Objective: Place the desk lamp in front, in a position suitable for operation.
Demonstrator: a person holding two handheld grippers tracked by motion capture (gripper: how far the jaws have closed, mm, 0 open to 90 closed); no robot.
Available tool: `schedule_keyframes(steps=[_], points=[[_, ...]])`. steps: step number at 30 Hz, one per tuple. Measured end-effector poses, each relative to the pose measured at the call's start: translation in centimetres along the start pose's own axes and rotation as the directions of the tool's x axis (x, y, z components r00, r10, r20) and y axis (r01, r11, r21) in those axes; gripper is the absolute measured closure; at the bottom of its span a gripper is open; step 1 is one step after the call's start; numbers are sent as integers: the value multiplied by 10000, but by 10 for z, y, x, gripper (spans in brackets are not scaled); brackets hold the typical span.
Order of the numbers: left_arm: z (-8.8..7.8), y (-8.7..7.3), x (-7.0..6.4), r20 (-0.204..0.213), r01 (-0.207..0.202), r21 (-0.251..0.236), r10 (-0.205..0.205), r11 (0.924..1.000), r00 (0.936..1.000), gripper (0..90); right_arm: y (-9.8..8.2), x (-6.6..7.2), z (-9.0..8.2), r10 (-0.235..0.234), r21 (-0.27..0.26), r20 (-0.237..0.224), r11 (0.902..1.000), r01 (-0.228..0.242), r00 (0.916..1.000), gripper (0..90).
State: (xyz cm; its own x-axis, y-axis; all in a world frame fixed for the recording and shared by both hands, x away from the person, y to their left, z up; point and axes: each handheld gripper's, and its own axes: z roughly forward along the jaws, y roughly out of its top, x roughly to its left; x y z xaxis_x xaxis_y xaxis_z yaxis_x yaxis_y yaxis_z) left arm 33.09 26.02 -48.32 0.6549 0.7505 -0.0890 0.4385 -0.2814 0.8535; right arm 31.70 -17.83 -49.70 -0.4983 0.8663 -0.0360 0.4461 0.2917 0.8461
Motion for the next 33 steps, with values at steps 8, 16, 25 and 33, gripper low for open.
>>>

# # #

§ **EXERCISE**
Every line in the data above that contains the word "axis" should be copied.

§ **WRITTEN RESPONSE**
Available tool: `schedule_keyframes(steps=[_], points=[[_, ...]])`. steps: step number at 30 Hz, one per tuple. Measured end-effector poses, each relative to the pose measured at the call's start: translation in centimetres along the start pose's own axes and rotation as the directions of the tool's x axis (x, y, z components r00, r10, r20) and y axis (r01, r11, r21) in those axes; gripper is the absolute measured closure; at the bottom of its span a gripper is open; step 1 is one step after the call's start; numbers are sent as integers: the value multiplied by 10000, but by 10 for z, y, x, gripper (spans in brackets are not scaled); brackets hold the typical span.
State: (xyz cm; its own x-axis, y-axis; all in a world frame fixed for the recording and shared by both hands, x away from the person, y to their left, z up; point and axes: each handheld gripper's, and its own axes: z roughly forward along the jaws, y roughly out of its top, x roughly to its left; x y z xaxis_x xaxis_y xaxis_z yaxis_x yaxis_y yaxis_z) left arm 33.09 26.02 -48.32 0.6549 0.7505 -0.0890 0.4385 -0.2814 0.8535; right arm 31.70 -17.83 -49.70 -0.4983 0.8663 -0.0360 0.4461 0.2917 0.8461

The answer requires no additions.